> [Work instructions] Scan the lines below for the string "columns" and copy every one that has it.

---------- Recorded data

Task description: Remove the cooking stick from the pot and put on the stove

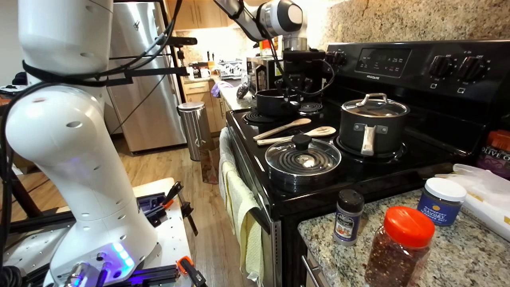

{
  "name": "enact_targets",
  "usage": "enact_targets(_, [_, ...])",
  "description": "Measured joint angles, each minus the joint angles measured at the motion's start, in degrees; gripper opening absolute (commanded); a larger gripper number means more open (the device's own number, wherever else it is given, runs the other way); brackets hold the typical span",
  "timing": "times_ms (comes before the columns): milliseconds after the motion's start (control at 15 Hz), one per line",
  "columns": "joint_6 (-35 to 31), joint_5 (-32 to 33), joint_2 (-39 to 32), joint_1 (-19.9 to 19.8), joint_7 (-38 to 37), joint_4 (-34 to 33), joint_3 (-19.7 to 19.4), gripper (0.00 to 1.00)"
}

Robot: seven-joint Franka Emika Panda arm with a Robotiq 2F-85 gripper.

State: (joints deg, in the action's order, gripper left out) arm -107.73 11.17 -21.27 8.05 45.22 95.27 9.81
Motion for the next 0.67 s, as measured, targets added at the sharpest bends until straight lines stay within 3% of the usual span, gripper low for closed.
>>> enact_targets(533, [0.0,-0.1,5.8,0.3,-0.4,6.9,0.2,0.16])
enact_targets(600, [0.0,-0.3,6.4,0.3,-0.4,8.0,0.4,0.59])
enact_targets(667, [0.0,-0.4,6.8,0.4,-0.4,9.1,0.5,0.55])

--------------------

> [Answer to this exercise]
  "timing": "times_ms (comes before the columns): milliseconds after the motion's start (control at 15 Hz), one per line",
  "columns": "joint_6 (-35 to 31), joint_5 (-32 to 33), joint_2 (-39 to 32), joint_1 (-19.9 to 19.8), joint_7 (-38 to 37), joint_4 (-34 to 33), joint_3 (-19.7 to 19.4), gripper (0.00 to 1.00)"

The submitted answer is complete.